→ TASK TO COMPLETE: Go through the entries below and count the lines where the word "stays" appears; give only the count.
Start of EXCERPTED DATA
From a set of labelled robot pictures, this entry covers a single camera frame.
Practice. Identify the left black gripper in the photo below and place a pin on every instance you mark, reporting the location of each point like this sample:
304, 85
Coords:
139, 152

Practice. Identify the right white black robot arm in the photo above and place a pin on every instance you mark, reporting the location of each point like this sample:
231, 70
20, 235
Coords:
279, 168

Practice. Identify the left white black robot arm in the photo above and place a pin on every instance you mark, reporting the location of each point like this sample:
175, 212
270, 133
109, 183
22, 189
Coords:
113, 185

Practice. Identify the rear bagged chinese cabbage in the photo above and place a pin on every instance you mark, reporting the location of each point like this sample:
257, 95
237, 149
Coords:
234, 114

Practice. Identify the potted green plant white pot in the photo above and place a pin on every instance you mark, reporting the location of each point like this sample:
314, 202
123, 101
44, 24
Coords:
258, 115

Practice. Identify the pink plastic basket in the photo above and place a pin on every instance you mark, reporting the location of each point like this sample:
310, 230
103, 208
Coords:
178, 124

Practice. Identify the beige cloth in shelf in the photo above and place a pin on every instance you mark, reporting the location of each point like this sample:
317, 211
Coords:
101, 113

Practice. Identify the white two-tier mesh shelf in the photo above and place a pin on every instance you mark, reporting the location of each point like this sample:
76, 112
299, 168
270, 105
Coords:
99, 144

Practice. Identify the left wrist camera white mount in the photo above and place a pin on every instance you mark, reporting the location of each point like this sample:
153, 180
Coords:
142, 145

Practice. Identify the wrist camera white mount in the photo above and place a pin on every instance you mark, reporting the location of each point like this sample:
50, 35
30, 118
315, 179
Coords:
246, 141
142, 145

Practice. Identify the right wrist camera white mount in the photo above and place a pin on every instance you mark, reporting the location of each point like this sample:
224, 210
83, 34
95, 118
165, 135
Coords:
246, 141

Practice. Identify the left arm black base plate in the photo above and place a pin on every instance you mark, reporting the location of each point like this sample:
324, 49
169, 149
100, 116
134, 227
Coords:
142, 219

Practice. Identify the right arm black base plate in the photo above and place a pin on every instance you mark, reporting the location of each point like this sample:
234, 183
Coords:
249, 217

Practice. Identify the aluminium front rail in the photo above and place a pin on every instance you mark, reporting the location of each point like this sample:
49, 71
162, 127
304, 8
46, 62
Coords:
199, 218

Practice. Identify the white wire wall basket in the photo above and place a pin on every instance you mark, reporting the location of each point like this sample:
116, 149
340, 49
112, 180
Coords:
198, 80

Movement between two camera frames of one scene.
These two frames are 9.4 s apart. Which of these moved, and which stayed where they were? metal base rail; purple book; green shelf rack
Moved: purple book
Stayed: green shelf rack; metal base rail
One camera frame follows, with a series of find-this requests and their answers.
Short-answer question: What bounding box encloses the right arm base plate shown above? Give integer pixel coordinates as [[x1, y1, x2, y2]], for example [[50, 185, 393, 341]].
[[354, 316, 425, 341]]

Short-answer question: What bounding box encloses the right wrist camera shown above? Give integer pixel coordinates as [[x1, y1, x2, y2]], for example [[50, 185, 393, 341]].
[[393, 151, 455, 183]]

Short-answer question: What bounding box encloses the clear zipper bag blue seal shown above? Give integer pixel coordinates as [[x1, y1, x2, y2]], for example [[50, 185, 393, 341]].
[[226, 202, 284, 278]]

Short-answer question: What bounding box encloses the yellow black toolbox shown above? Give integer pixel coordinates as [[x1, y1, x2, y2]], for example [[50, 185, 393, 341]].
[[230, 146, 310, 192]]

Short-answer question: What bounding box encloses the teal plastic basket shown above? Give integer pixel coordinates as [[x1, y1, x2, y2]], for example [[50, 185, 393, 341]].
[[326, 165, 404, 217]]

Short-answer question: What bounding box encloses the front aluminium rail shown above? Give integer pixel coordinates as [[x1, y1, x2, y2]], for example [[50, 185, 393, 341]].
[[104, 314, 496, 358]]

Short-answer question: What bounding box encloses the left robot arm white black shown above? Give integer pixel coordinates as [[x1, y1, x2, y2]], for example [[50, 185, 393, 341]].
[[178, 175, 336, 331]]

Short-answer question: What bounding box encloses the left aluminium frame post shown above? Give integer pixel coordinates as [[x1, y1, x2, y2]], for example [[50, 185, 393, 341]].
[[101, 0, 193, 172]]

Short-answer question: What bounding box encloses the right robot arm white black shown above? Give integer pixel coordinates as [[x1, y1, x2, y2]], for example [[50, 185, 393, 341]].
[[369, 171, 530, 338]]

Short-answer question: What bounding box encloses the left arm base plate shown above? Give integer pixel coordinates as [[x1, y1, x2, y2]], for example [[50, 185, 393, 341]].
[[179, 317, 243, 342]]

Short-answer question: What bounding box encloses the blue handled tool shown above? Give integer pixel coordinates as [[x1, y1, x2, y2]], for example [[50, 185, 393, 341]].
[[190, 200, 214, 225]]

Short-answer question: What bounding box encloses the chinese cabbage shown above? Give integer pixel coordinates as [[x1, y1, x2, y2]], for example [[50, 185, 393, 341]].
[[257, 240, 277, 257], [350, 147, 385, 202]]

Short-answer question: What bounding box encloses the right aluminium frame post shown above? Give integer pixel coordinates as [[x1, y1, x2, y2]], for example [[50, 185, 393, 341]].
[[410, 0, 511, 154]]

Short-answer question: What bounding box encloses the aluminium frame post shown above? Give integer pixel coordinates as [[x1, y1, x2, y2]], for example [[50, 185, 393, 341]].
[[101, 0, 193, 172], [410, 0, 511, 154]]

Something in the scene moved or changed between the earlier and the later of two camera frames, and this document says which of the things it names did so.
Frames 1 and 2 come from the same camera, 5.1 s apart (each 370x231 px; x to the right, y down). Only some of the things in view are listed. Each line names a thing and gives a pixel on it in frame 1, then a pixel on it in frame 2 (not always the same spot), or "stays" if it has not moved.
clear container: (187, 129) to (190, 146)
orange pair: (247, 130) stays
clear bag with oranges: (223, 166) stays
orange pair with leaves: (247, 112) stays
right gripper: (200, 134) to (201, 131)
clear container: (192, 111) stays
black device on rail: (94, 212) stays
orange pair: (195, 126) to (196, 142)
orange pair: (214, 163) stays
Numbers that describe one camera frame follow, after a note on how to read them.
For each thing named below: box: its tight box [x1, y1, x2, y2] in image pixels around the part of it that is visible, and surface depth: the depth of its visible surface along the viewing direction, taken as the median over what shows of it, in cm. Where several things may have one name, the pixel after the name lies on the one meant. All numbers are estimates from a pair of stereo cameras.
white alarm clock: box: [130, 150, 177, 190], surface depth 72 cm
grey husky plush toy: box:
End of EXCERPTED DATA
→ WRITTEN RESPONSE: 7